TASK DESCRIPTION: Start at the line in the entries below that contains "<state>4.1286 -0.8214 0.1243", stop at the line that contains "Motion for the", and output exactly the lines in that span, both ends included.

EXTRACTED INFORMATION:
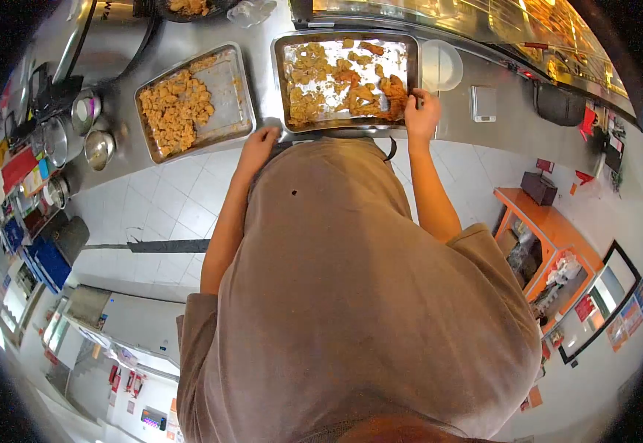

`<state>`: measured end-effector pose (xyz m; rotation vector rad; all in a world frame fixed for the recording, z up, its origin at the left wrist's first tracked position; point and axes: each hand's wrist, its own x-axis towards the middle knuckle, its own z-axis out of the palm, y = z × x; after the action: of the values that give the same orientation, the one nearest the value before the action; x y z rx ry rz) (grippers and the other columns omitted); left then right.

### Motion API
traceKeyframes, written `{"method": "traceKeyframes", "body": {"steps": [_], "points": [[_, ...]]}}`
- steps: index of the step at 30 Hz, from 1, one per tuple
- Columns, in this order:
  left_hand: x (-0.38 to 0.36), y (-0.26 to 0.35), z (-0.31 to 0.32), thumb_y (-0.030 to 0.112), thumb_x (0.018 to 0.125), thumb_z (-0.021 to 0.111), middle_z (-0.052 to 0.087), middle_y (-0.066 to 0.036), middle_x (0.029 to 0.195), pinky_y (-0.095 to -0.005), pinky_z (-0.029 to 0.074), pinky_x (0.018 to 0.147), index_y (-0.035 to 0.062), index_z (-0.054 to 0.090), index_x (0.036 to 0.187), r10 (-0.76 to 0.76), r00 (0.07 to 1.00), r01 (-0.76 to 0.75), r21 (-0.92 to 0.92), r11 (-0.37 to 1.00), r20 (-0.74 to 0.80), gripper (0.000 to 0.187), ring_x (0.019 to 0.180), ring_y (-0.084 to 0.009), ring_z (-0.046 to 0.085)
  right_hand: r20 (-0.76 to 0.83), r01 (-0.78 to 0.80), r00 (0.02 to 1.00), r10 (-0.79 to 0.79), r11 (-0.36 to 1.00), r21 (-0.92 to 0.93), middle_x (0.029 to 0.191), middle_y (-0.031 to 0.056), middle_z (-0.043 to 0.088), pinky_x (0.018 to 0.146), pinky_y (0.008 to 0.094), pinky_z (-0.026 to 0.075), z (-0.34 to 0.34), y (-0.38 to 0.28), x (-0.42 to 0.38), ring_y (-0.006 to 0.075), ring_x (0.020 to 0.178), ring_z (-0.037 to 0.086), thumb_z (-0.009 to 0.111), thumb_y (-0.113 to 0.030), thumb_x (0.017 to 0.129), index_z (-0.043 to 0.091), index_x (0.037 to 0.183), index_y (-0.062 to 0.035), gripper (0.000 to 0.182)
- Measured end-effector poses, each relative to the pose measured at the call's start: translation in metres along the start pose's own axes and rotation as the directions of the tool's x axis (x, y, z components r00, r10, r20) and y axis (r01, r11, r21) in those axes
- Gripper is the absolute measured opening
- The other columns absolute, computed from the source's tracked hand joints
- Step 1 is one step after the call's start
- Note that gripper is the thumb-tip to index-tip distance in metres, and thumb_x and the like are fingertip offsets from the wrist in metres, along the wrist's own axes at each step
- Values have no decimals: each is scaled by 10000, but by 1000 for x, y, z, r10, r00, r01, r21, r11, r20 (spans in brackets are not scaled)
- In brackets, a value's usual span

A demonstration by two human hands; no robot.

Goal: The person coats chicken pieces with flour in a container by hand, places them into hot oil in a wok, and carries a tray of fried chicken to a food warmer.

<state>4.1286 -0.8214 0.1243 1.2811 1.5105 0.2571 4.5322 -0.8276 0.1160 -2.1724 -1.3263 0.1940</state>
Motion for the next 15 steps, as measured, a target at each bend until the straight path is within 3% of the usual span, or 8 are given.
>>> {"method": "traceKeyframes", "body": {"steps": [3,6,7,10,11,14,15], "points": [[7,9,0,332,897,587,676,-169,912,-364,484,785,-25,620,1046,84,996,-85,-46,995,-12,388,856,-258,648,34,22,999,-21,999,-28,925,162,625,843,436,443,-4,-4,1,340,906,571,642,-116,742,677,955,-62,223],[18,5,13,332,887,596,672,-194,933,-369,492,795,-24,613,1060,83,994,-74,117,990,-71,396,885,-299,652,140,149,981,-136,985,-83,928,160,626,824,437,445,-3,-6,4,343,884,567,645,-107,742,673,963,-68,226],[24,5,17,318,875,611,668,-200,892,-380,502,742,-27,599,1032,102,993,-86,205,975,-65,380,847,-323,655,187,199,966,-178,975,-100,930,159,626,817,438,446,-4,-9,3,344,876,565,644,-103,742,671,963,-69,225],[28,17,22,265,870,610,661,-197,881,-393,494,727,-15,587,994,-11,998,25,278,960,-55,307,847,-323,653,328,302,893,-307,951,69,924,154,627,794,439,447,-3,-32,7,349,860,560,633,-85,750,663,947,-70,200],[26,12,26,240,862,621,662,-179,824,-402,494,697,-14,576,977,22,994,-5,161,987,-105,283,799,-322,656,317,354,880,-353,934,55,910,154,626,796,437,448,0,-37,9,351,864,559,616,-78,763,656,927,-67,169],[26,-3,38,254,865,628,648,-179,732,-398,496,621,-29,570,920,-24,985,31,37,999,-173,294,672,-338,643,333,331,875,-352,936,121,902,160,623,811,432,448,18,-34,21,348,873,561,607,-91,780,650,933,-57,163],[21,2,39,248,867,625,656,-179,745,-401,500,631,-30,571,924,-6,977,37,143,989,-213,289,688,-338,651,362,282,879,-310,951,129,906,164,623,816,428,452,22,-37,26,346,885,561,601,-99,794,643,947,-44,168]]}}
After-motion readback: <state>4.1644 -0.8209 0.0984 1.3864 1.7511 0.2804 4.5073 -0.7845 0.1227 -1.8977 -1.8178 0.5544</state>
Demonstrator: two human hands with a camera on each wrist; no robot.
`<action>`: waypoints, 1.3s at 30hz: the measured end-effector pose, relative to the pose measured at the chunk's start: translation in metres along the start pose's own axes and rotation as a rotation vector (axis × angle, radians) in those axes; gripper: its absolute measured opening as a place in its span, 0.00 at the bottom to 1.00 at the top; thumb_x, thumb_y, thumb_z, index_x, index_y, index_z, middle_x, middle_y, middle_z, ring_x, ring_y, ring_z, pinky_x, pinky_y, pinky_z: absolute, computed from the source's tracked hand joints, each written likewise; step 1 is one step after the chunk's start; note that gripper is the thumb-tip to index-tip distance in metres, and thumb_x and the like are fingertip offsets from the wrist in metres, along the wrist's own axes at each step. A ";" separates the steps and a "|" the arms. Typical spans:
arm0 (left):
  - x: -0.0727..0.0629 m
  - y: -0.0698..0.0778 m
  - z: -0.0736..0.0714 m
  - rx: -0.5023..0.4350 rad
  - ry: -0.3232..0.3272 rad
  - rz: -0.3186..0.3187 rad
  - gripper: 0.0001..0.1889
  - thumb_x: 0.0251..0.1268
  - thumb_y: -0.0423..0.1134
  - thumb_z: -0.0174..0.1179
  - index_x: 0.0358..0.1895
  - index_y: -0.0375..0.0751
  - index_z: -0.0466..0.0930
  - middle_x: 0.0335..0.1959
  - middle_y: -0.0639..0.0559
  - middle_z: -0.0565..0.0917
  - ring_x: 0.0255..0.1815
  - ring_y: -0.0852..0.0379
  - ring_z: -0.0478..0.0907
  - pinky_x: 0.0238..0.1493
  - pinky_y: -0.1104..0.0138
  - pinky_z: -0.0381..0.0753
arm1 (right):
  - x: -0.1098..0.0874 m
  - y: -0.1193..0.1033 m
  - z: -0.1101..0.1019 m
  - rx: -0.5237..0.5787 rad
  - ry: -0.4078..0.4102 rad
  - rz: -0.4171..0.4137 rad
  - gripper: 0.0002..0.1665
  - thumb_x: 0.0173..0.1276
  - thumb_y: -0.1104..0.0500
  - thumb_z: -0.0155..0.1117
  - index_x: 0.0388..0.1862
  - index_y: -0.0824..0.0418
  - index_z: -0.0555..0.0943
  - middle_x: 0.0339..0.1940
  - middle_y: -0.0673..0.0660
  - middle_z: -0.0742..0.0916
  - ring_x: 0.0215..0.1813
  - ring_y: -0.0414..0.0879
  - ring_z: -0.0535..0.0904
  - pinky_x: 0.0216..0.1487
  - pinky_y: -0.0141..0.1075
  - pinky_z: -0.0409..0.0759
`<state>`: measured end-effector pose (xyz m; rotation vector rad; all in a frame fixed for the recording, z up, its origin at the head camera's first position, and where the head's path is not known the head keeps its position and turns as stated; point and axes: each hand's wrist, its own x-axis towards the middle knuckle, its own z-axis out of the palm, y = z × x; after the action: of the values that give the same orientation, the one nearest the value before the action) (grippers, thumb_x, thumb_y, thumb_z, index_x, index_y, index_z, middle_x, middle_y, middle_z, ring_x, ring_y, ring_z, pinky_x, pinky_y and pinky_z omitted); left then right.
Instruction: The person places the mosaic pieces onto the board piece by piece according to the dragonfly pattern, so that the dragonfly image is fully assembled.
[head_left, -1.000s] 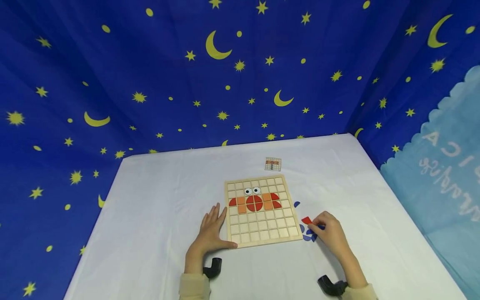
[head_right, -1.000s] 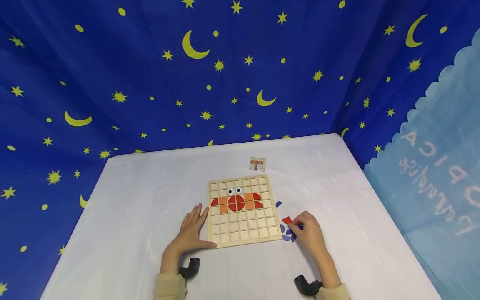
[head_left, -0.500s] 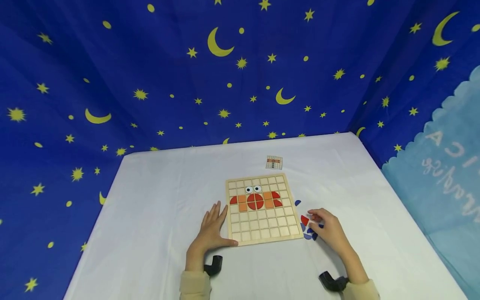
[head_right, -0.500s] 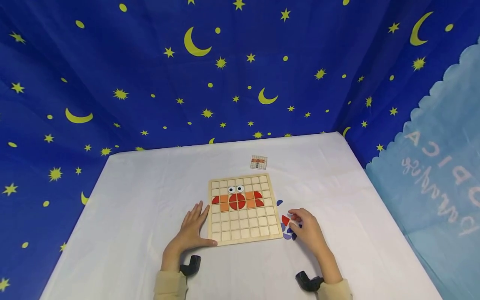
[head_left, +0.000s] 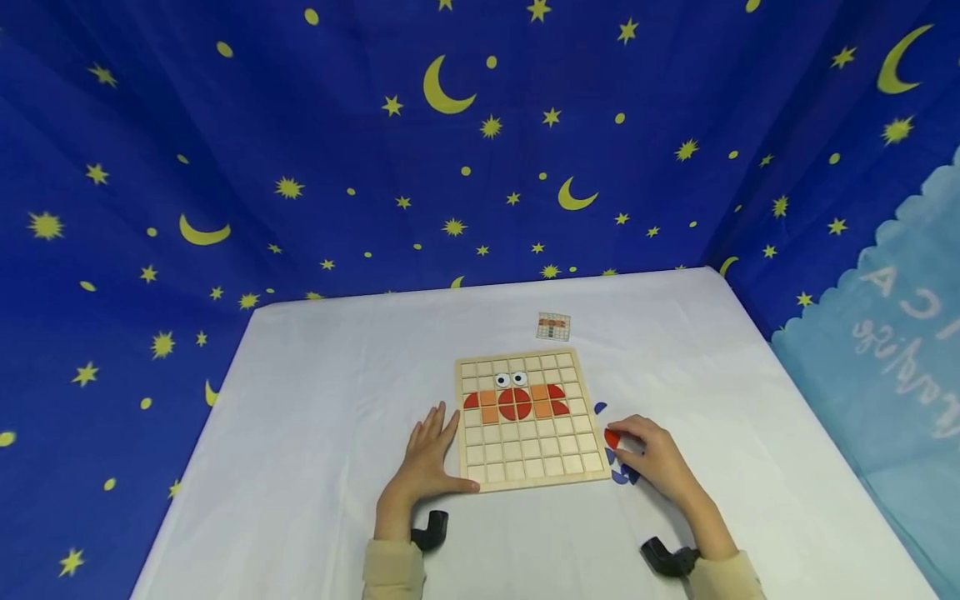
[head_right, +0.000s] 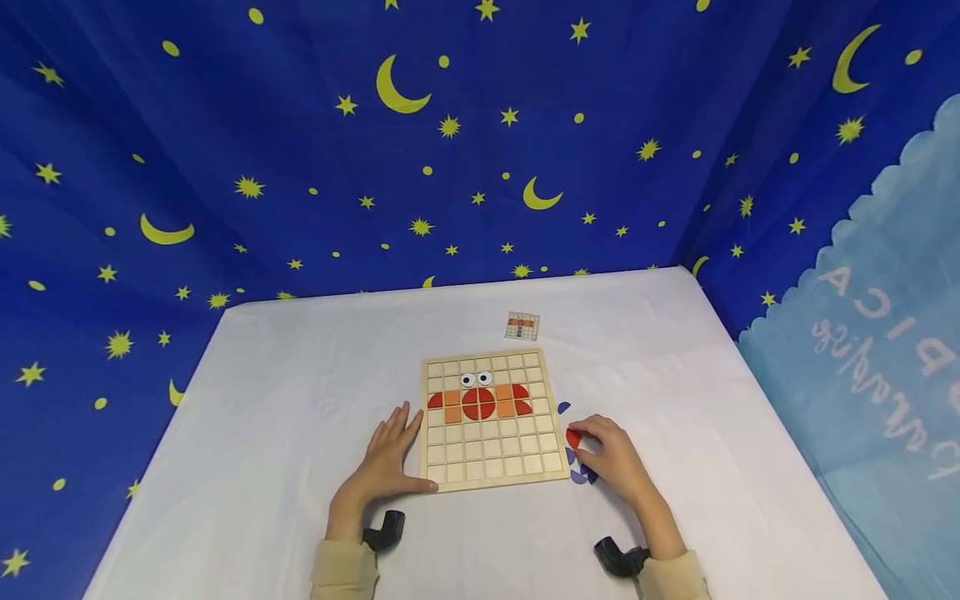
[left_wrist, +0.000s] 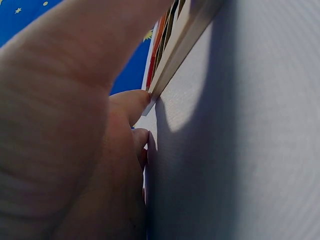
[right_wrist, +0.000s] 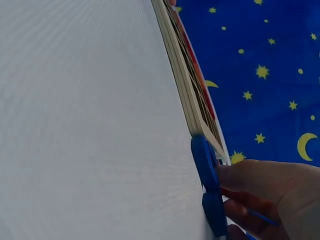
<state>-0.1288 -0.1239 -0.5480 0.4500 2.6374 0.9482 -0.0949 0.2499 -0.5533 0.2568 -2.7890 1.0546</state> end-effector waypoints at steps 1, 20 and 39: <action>0.000 0.000 0.000 0.002 0.001 -0.002 0.65 0.30 0.59 0.77 0.76 0.41 0.48 0.79 0.40 0.41 0.80 0.41 0.36 0.77 0.45 0.35 | 0.001 -0.001 0.001 -0.007 0.011 0.010 0.21 0.50 0.71 0.72 0.46 0.64 0.83 0.39 0.52 0.86 0.43 0.48 0.81 0.46 0.41 0.83; -0.003 -0.002 0.002 -0.014 0.012 -0.017 0.65 0.30 0.58 0.78 0.76 0.41 0.48 0.79 0.40 0.41 0.80 0.41 0.36 0.78 0.46 0.35 | 0.014 0.007 0.004 0.021 0.046 0.018 0.24 0.49 0.67 0.75 0.48 0.64 0.82 0.40 0.55 0.87 0.36 0.42 0.76 0.37 0.31 0.77; 0.002 0.000 -0.001 -0.016 -0.011 0.008 0.65 0.32 0.57 0.77 0.76 0.41 0.47 0.79 0.40 0.40 0.80 0.42 0.35 0.78 0.46 0.34 | 0.050 -0.061 0.029 0.224 0.021 -0.127 0.22 0.51 0.69 0.73 0.47 0.69 0.81 0.40 0.60 0.87 0.40 0.52 0.84 0.43 0.42 0.85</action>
<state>-0.1313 -0.1240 -0.5478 0.4613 2.6180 0.9655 -0.1330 0.1802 -0.5258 0.4395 -2.5961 1.3286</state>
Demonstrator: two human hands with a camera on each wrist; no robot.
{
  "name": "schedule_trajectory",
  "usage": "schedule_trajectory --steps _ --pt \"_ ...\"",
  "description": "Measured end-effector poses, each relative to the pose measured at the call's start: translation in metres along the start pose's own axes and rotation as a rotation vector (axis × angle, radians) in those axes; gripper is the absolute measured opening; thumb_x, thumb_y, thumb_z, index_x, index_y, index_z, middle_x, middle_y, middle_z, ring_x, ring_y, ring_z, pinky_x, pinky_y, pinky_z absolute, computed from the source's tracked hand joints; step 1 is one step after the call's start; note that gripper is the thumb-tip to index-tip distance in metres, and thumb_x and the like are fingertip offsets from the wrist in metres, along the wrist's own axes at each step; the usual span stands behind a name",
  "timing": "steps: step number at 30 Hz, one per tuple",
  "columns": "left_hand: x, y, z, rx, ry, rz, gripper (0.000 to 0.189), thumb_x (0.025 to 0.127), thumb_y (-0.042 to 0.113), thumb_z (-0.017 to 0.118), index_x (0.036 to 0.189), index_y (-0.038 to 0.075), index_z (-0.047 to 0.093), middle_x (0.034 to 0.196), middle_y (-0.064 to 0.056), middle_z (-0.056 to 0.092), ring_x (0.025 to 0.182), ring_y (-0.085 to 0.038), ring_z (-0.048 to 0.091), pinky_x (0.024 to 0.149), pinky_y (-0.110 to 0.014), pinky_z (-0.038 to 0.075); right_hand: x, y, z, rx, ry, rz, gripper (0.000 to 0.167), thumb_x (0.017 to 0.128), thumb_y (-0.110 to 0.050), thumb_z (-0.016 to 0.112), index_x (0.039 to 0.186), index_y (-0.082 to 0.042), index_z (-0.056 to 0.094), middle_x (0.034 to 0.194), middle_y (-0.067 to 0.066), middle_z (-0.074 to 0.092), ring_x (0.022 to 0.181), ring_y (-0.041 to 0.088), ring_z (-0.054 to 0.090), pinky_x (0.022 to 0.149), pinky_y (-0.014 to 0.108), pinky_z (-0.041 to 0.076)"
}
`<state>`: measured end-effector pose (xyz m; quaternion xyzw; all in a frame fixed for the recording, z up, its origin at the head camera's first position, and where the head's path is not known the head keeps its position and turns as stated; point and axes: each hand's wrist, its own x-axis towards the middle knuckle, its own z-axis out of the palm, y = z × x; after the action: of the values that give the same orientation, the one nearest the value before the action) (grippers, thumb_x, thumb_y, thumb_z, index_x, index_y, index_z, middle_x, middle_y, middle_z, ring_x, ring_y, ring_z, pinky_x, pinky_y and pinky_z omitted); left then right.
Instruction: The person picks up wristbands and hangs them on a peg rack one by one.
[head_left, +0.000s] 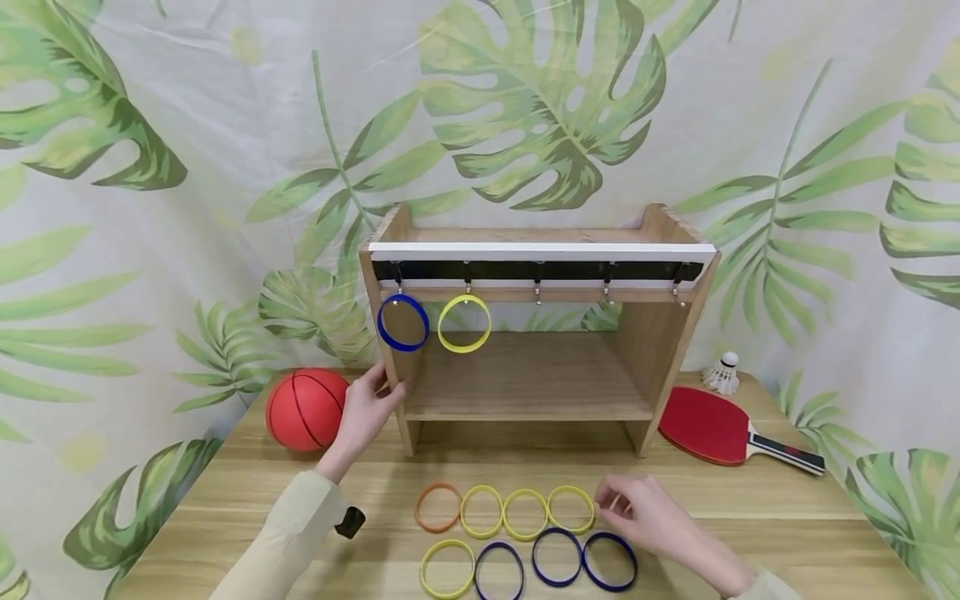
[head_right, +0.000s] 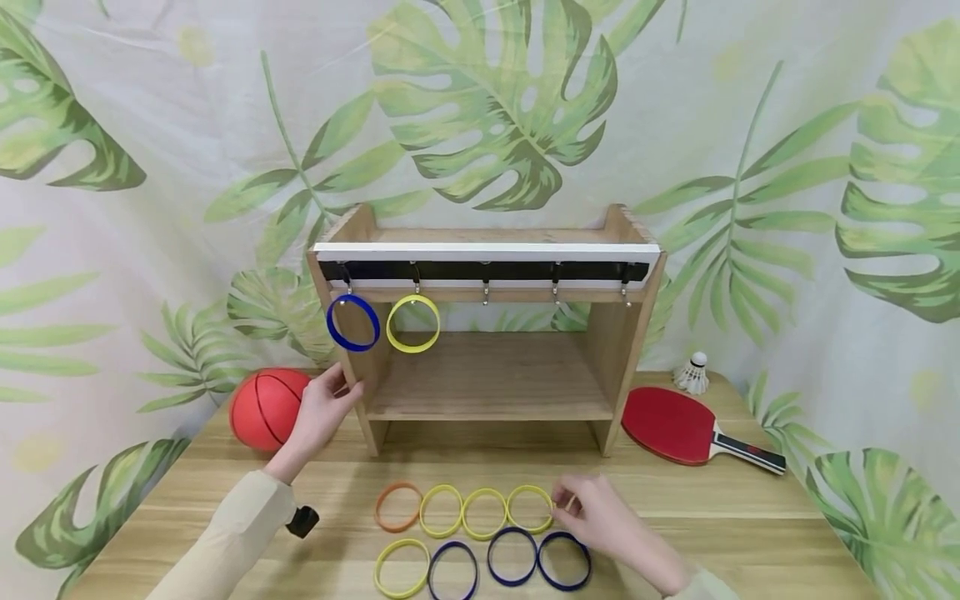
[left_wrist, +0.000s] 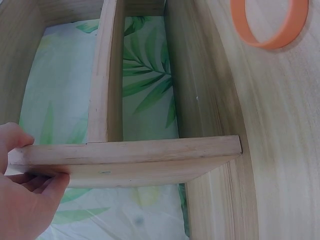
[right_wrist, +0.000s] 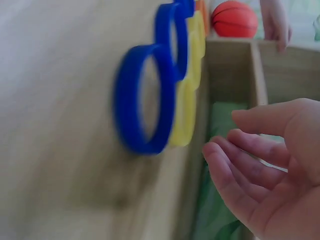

RESPONSE BELOW:
<state>4.1286 -0.8214 0.1243 1.2811 1.5105 0.2571 4.5322 -0.8276 0.1160 -2.1724 -1.3263 0.1940</state>
Motion for the next 15 steps, as measured, a target at each bend until the straight path is within 3% of the usual span, or 8 are given.

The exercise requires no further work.